Went down this many times in my younger days, then men would just appear from nowhere. Stopped using it. Did not know it was still usable. Don’t think I would walk it these days lol.
We lived on Lilford Street, opposite St. Albans school. We used that tunnel often to go to Bank Park and the swimming baths back in the 1960s. We were all terrified of the path and especially the tunnel. It was rumoured that a girl had died there. We went to St. Albans school and church as children, fond memories for sure.

The steps from Froghall Lane entrance

Approaching the tunnel from Froghall Lane on 10 Sep 2006

The Bewsey Road Entrance

Approaching the tunnel from Bewsey Road on 10 Sep 2006

Did we dare go closer? Yes, but the stories made us wary.

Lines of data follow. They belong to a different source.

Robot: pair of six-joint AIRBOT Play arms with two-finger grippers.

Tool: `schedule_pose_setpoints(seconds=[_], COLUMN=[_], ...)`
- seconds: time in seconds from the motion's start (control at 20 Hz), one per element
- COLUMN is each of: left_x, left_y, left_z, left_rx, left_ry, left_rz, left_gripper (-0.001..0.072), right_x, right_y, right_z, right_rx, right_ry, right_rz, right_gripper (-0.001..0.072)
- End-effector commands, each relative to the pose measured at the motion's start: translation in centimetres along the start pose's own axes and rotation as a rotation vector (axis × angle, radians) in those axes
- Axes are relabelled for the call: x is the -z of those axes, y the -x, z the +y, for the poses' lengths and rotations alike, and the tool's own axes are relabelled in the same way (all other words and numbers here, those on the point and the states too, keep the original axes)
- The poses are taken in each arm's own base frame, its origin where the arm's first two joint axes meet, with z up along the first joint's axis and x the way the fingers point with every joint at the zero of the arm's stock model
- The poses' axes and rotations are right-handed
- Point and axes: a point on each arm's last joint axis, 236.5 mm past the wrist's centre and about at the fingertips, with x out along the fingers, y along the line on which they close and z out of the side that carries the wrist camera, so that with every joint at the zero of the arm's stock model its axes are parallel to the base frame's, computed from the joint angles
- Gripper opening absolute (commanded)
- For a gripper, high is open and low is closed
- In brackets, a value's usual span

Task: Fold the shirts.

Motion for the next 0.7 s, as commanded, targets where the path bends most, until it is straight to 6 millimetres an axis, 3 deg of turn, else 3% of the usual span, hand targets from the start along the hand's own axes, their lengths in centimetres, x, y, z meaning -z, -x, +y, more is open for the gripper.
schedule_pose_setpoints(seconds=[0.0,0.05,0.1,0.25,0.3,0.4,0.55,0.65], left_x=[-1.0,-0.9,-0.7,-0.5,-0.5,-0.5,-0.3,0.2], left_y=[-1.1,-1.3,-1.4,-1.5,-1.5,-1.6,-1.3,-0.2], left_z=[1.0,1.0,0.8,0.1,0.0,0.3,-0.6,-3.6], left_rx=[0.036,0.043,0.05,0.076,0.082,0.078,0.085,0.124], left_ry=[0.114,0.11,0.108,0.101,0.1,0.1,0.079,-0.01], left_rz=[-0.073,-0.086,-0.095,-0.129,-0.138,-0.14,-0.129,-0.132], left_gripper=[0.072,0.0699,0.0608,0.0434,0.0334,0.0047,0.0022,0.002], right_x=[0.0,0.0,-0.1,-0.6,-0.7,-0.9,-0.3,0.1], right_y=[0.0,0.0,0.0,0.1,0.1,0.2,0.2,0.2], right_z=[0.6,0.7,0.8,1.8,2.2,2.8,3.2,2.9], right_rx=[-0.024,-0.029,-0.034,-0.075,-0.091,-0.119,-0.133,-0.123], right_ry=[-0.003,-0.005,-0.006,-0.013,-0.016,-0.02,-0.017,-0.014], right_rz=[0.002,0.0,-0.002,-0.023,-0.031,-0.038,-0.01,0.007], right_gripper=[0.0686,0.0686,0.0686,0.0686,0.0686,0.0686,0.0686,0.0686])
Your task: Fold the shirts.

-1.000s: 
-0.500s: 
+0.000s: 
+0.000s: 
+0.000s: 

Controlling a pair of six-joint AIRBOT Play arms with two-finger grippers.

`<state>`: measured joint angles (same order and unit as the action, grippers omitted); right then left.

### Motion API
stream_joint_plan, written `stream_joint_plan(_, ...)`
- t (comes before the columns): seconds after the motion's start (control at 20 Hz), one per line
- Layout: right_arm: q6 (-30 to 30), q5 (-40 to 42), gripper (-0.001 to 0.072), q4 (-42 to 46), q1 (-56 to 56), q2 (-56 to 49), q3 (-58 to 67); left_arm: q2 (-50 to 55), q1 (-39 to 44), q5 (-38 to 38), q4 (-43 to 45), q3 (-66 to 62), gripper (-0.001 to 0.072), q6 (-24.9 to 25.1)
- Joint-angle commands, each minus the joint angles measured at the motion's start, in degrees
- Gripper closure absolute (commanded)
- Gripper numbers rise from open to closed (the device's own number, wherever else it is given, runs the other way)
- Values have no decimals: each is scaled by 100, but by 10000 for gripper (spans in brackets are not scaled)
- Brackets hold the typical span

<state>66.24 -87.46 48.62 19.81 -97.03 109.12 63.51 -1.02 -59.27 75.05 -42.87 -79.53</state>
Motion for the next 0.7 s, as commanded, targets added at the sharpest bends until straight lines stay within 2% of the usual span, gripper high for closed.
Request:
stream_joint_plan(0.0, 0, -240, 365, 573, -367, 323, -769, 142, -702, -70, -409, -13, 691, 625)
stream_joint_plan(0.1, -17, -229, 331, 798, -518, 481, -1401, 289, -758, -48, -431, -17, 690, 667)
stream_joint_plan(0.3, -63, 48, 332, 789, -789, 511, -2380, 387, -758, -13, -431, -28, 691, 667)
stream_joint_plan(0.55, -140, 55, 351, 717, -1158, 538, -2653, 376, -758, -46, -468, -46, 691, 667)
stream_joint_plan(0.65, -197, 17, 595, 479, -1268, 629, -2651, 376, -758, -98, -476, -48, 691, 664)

As we have seen, some nice memories of The Gullet, some not so nice.
Whatever the reason for the name of the pathway, it has some sort of official name in that the railway maintenance crews are led to it by their own signage.

To finish off, here is a photo I always wanted to take – a train passing on the east-west line over the viaduct and one passing on the north-south line at the same time below it.
After nearly 20 years of trying I finally got it…with a little bit of help from the photo editor.
You didn’t really think I stood there for 20 years waiting for two trains to meet, did you?